In [1]:
import numpy as np
import pandas as pd
import scipy.interpolate as ip

import bt_periodicity as btp

import matplotlib.pyplot as plt
%matplotlib inline

Create Signal

We create here a periodic signal and introduce some noise


In [2]:
nb_pt = 100
x = np.linspace(0, 500., nb_pt)

# Create fake dist
y = np.sin(2 * np.pi * x)
y += 0.5*np.sin(0.3 * np.pi * x)
y += np.random.normal(0, 0.25, nb_pt)

# Interpolate it
interp = ip.UnivariateSpline(x, y, k=4, s=0.)
x_interp = np.linspace(0, 500., nb_pt*10)
interp_signal = pd.DataFrame(interp(x_interp), index=x_interp, columns=['interp'])
ax = interp_signal.plot()

# Plot dist
ax.scatter(x, y)

interp_signal.head()


Out[2]:
interp
0.000000 0.069772
0.500501 0.003158
1.001001 -0.057734
1.501502 -0.111730
2.002002 -0.157802

Cluster signal segments

We attempt to cluster together portion of the signal (segments) with respect to their shapes (with a tolerance)


In [3]:
find_periodicity = btp.sequence_signal(y, x)
seq = find_periodicity(.2)
seq


Out[3]:
OrderedDict([((0.0, 16.439090296127908), 0),
             ((16.439090296127908, 35.360089626675446), 1),
             ((35.360089626675446, 54.326806201162064), 1),
             ((54.326806201162064, 78.678435620811797), 2),
             ((78.678435620811797, 100.14423959097617), 3),
             ((100.14423959097617, 120.28248194402428), 0),
             ((120.28248194402428, 138.05968888094532), 1),
             ((138.05968888094532, 161.26420185437476), 4),
             ((161.26420185437476, 181.29928846956508), 2),
             ((181.29928846956508, 191.14109156915356), 5),
             ((191.14109156915356, 204.29159238868985), 3),
             ((204.29159238868985, 223.35455543769612), 0),
             ((223.35455543769612, 243.45354499203901), 1),
             ((243.45354499203901, 258.13143552071324), 6),
             ((258.13143552071324, 267.00537945860282), 3),
             ((267.00537945860282, 291.03349405686777), 3),
             ((291.03349405686777, 310.31744561642131), 7),
             ((310.31744561642131, 325.69954470907066), 1),
             ((325.69954470907066, 344.50096904844139), 1),
             ((344.50096904844139, 351.3458294202195), 0),
             ((351.3458294202195, 365.59232042950993), 8),
             ((365.59232042950993, 371.89432805238289), 3),
             ((371.89432805238289, 395.99746951809584), 3),
             ((395.99746951809584, 411.46635267963177), 0),
             ((411.46635267963177, 431.36134754660299), 1),
             ((431.36134754660299, 444.77268717583303), 1),
             ((444.77268717583303, 473.10251807253275), 9),
             ((473.10251807253275, 497.10909097880142), 3),
             ((497.10909097880142, 500.0), 0)])

Plot clusters


In [4]:
fig, ax = plt.subplots(1)

color_dict = dict(zip(set(seq.values()), plt.cm.get_cmap('tab20').colors))

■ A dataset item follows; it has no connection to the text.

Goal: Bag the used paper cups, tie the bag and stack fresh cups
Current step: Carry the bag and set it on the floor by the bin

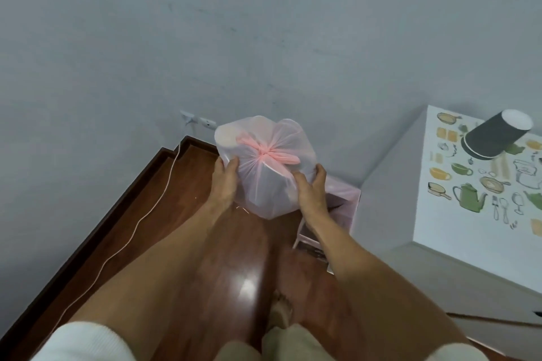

for (x_min, x_max), clu in seq.iteritems():
    plot_df = interp_signal[(interp_signal.index >= x_min) & (interp_signal.index <= x_max)]
    
    if len(plot_df.values) > 0:
        ax = plot_df['interp'].plot(ax=ax, color=color_dict[clu])
        
        
plt.show()


Find principal period

Based on HMM, we are able to evaluate clusters of segment repeat themself aka. principal period.


In [5]:
period_seg = btp.find_principal_period(find_periodicity, .2)
period_seg


Out[5]:
[(0.0, 16.439090296127908),
 (16.439090296127908, 120.28248194402428),
 (120.28248194402428, 223.35455543769612),
 (223.35455543769612, 310.31744561642131),
 (310.31744561642131, 411.46635267963177),
 (411.46635267963177, 500.0)]

Plot periods


In [6]:
fig, ax = plt.subplots(1)

color_iter = iter(plt.cm.get_cmap('tab20').colors)

for (x_min, x_max) in period_seg:
    plot_df = interp_signal[(interp_signal.index >= x_min) & (interp_signal.index <= x_max)]
    
    ax = plot_df['interp'].plot(ax=ax, color=next(color_iter))
    
        
plt.show()


Conclusion

We sucessfully detect principal period on a noisy signal without using its harmonics.
It is important to note the importance of the tolerance factor which represent the maximum deviantion between 2 segments.